Gedämpfte Erwartungen: US-Beschäftigungszahlen bleiben hinter Prognosen zurück

Die jüngsten Zahlen zur Beschäftigungslage in der US-amerikanischen Privatwirtschaft haben die Erwartungen von Volkswirten enttäuscht. Der renommierte Arbeitsmarktdienstleister ADP berichtete eine Zunahme der Beschäftigten um lediglich 22.000 im Januar. Damit verfehlte das Wachstum die durchschnittliche Prognose, die mit einem Zuwachs von 45.000 Stellen deutlich höher ausfiel.

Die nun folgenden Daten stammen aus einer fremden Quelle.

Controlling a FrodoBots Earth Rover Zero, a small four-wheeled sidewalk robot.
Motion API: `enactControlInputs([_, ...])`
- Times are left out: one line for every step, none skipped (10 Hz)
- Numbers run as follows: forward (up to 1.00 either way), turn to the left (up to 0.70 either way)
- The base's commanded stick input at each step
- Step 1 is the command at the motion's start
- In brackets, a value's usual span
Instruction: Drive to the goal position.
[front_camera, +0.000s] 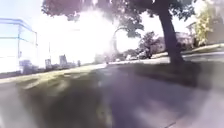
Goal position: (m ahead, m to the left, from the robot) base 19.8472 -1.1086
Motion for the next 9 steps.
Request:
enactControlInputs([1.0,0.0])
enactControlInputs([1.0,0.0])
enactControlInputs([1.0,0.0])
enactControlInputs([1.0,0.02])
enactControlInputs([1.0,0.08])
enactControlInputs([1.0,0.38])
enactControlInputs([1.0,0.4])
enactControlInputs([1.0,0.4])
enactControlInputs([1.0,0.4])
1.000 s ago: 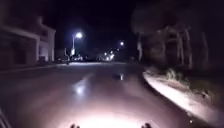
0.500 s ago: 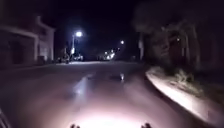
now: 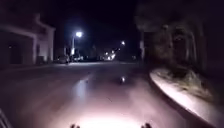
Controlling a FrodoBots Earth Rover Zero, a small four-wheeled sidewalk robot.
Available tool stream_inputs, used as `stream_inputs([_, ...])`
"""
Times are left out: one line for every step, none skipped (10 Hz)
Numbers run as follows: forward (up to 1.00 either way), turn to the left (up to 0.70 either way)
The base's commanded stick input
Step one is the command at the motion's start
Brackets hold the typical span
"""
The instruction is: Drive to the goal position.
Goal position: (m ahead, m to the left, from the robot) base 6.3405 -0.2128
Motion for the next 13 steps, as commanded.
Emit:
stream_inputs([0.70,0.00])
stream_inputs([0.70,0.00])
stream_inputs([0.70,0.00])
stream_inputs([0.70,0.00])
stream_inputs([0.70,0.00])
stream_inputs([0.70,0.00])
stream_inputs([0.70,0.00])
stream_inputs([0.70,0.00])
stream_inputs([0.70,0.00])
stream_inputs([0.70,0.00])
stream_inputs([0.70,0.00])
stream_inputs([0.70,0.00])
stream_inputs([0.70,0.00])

Interessant ist, dass bereits im Dezember eine ähnliche Tendenz zu beobachten war. ADP hatte die ursprünglich gemeldeten Zahlen nachträglich auf 37.000 neu geschaffene Stellen korrigiert, nachdem zunächst ein Zuwachs von 41.000 kommuniziert wurde.

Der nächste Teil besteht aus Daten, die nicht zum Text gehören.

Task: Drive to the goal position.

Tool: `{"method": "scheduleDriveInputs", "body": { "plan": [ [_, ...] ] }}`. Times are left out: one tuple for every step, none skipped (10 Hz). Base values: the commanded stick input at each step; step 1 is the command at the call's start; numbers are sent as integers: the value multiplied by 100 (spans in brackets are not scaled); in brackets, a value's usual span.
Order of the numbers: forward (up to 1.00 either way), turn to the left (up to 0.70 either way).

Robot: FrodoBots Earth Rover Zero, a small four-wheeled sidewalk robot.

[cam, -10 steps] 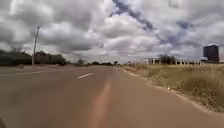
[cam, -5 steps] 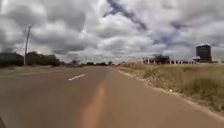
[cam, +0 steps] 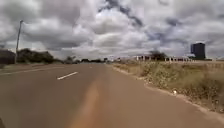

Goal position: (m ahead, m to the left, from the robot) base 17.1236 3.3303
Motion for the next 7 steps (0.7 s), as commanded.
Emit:
{"method": "scheduleDriveInputs", "body": {
  "plan": [
    [85, -32],
    [85, -33],
    [85, -25],
    [85, -10],
    [85, 0],
    [85, 0],
    [85, 0]
  ]
}}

Ungeachtet dieser durchwachsenen Zahlen bleibt das Lohnwachstum nach Aussage von ADP-Chefökonomin Nela Richardson konstant. Sie unterstreicht, dass trotz des anhaltenden Rückgangs bei der Schaffung von Arbeitsplätzen in den vergangenen drei Jahren, die Löhne stabil geblieben sind. Diese Entwicklung zeichnet ein differenziertes Bild der wirtschaftlichen Dynamik in den USA.